Fire history in western Patagonia from paired tree-ring fire-scar and charcoal records
- 1Department of Geography, University of Colorado, Boulder, Colorado, USA
- 2Department of Archaeology and Natural History, College of Asia & the Pacific, Australian National University, Canberra, ACT 0200, Australia
- 3Departamento de Oceanografía, Universidad de Concepción, Chile
- 4Department of Earth System Sciences, University of California, Irvine, California, USA
- *present address: School of Plant Sciences, University of Tasmania, Hobart 7001, Australia
Abstract. Fire history reconstructions are typically based on tree ages and tree-ring fire scars or on charcoal in sedimentary records from lakes or bogs, but rarely on both. In this study of fire history in western Patagonia (47–48° S) in southern South America (SSA) we compared three sedimentary charcoal records collected in bogs with tree-ring fire-scar data collected at 13 nearby sample sites. We examined the temporal and spatial correspondence between the two fire proxies and also compared them to published charcoal records from distant sites in SSA, and with published proxy reconstructions of regional climate variability and large-scale climate modes. Two of our three charcoal records record fire activity for the last 4 ka yr and one for the last 11 ka yr. For the last ca. 400 yr, charcoal accumulation peaks tend to coincide with high fire activity in the tree-ring fire scar records, but the charcoal records failed to detect some of the fire activity recorded by tree rings. Potentially, this discrepancy reflects low-severity fires that burn in herbaceous and other fine fuels without depositing charcoal in the sedimentary record. Periods of high fire activity tended to be synchronous across sample areas, across proxy types, and with proxy records of regional climatic variability as well as major climate drivers.
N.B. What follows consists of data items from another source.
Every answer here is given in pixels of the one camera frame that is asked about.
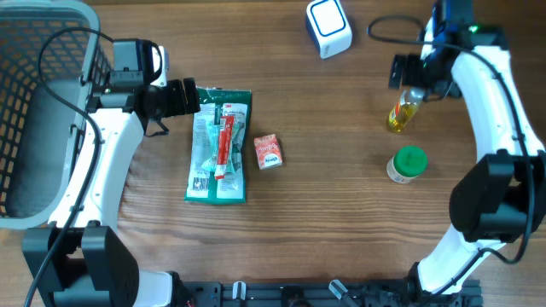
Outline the light green wipes sachet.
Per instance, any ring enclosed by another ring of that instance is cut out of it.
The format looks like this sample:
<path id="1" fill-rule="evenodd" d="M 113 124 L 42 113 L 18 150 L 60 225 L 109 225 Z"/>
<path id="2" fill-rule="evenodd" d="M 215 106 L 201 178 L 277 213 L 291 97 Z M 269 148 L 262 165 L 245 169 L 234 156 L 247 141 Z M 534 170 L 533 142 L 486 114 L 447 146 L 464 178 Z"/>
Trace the light green wipes sachet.
<path id="1" fill-rule="evenodd" d="M 213 122 L 209 122 L 206 124 L 208 149 L 205 154 L 205 159 L 201 165 L 201 168 L 204 171 L 214 172 L 216 170 L 218 160 L 219 131 L 219 125 L 215 125 Z"/>

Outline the yellow liquid bottle silver cap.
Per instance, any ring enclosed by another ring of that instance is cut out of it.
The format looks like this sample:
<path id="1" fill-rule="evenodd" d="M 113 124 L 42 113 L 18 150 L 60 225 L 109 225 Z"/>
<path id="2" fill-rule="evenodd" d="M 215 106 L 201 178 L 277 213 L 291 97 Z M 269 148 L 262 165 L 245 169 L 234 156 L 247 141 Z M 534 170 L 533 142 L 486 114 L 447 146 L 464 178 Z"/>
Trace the yellow liquid bottle silver cap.
<path id="1" fill-rule="evenodd" d="M 420 88 L 404 90 L 399 101 L 387 116 L 387 128 L 393 132 L 401 132 L 419 110 L 424 101 L 425 94 L 426 91 Z"/>

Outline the red snack stick packet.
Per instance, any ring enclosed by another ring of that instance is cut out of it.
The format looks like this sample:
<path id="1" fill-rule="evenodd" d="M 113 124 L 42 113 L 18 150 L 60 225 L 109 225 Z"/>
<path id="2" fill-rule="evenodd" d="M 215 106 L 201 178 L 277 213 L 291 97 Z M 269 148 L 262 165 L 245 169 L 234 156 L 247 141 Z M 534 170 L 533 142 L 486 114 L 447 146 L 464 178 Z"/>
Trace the red snack stick packet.
<path id="1" fill-rule="evenodd" d="M 220 119 L 220 130 L 218 133 L 218 156 L 214 173 L 217 180 L 224 179 L 228 172 L 234 124 L 235 117 L 232 115 L 222 116 Z"/>

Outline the green 3M gloves package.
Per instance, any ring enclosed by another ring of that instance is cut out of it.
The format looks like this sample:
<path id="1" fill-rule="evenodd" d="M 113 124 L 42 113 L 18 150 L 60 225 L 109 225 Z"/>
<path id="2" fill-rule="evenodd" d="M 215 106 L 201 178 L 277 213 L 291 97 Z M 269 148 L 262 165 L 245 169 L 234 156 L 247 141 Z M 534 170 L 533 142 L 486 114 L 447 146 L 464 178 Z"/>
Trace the green 3M gloves package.
<path id="1" fill-rule="evenodd" d="M 246 201 L 244 147 L 252 110 L 250 90 L 221 90 L 199 88 L 200 111 L 194 115 L 192 153 L 186 201 L 212 205 L 232 205 Z M 217 180 L 214 172 L 204 171 L 201 165 L 208 149 L 206 124 L 213 122 L 220 127 L 222 116 L 235 117 L 231 140 L 228 172 Z"/>

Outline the green lid white jar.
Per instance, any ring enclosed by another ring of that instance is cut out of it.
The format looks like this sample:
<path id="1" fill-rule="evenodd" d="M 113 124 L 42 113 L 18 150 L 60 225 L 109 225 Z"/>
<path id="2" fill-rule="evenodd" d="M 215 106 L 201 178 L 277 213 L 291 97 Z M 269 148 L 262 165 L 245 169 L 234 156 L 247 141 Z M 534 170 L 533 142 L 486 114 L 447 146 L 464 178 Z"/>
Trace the green lid white jar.
<path id="1" fill-rule="evenodd" d="M 406 184 L 425 172 L 428 157 L 417 146 L 406 146 L 398 150 L 386 165 L 387 175 L 397 183 Z"/>

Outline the small red patterned box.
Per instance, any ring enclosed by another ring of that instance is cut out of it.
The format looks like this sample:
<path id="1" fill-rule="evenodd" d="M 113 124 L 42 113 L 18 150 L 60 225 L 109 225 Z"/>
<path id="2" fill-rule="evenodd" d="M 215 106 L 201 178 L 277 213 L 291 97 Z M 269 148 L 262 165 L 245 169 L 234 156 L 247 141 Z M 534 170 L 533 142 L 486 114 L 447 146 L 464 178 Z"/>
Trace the small red patterned box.
<path id="1" fill-rule="evenodd" d="M 275 134 L 253 140 L 260 170 L 282 165 L 282 151 Z"/>

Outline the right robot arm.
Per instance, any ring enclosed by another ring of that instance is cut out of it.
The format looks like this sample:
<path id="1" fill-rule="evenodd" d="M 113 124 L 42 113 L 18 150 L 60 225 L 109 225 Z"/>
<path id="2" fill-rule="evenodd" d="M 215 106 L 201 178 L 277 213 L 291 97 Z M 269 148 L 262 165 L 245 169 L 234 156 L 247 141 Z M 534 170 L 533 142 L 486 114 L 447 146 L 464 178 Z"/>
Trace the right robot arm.
<path id="1" fill-rule="evenodd" d="M 529 125 L 499 28 L 430 22 L 415 44 L 421 58 L 407 67 L 419 90 L 441 81 L 464 99 L 477 149 L 474 168 L 450 196 L 451 225 L 411 270 L 411 299 L 436 304 L 488 256 L 517 264 L 545 215 L 545 148 Z"/>

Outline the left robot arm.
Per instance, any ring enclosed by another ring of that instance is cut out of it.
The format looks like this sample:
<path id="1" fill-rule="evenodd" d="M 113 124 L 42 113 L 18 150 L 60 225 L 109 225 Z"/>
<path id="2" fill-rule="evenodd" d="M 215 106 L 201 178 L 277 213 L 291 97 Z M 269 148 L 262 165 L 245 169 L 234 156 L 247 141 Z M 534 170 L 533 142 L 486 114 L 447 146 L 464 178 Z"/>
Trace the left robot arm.
<path id="1" fill-rule="evenodd" d="M 149 271 L 117 235 L 119 202 L 149 122 L 196 113 L 192 78 L 92 90 L 84 143 L 69 184 L 44 228 L 26 231 L 22 251 L 47 306 L 184 306 L 192 297 L 178 274 Z"/>

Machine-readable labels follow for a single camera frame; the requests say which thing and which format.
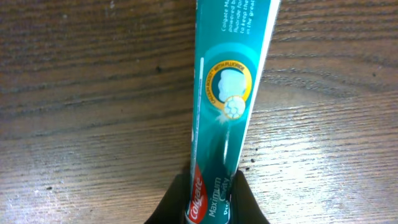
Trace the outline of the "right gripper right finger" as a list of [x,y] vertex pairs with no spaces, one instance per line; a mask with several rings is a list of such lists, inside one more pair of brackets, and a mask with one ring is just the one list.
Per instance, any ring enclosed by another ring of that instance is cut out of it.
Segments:
[[236,172],[231,191],[230,224],[270,224],[260,209],[240,170]]

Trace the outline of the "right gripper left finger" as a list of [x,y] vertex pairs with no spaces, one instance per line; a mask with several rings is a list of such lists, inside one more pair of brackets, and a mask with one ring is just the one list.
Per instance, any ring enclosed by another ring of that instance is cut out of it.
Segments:
[[190,174],[184,172],[173,179],[152,215],[145,224],[184,224],[185,207],[189,202]]
Fire activity throughout the Holocene in western Patagonia has responded to regional climate variation affecting a broad region of southern South America that is teleconnected to both tropical- and high-latitude climate drivers-El Niño-Southern Oscillation and the Southern Annular Mode. An early Holocene peak in fire activity pre-dates any known human presence in our study area, and consequently implicates lightning as the ignition source. In contrast, the increased fire activity during the 20th century, which was concomitantly recorded by charcoal from all the sampled bogs and at all fire-scar sample sites, is attributed to human-set fires and is outside the range of variability characteristic of these ecosystems over many centuries and probably millennia.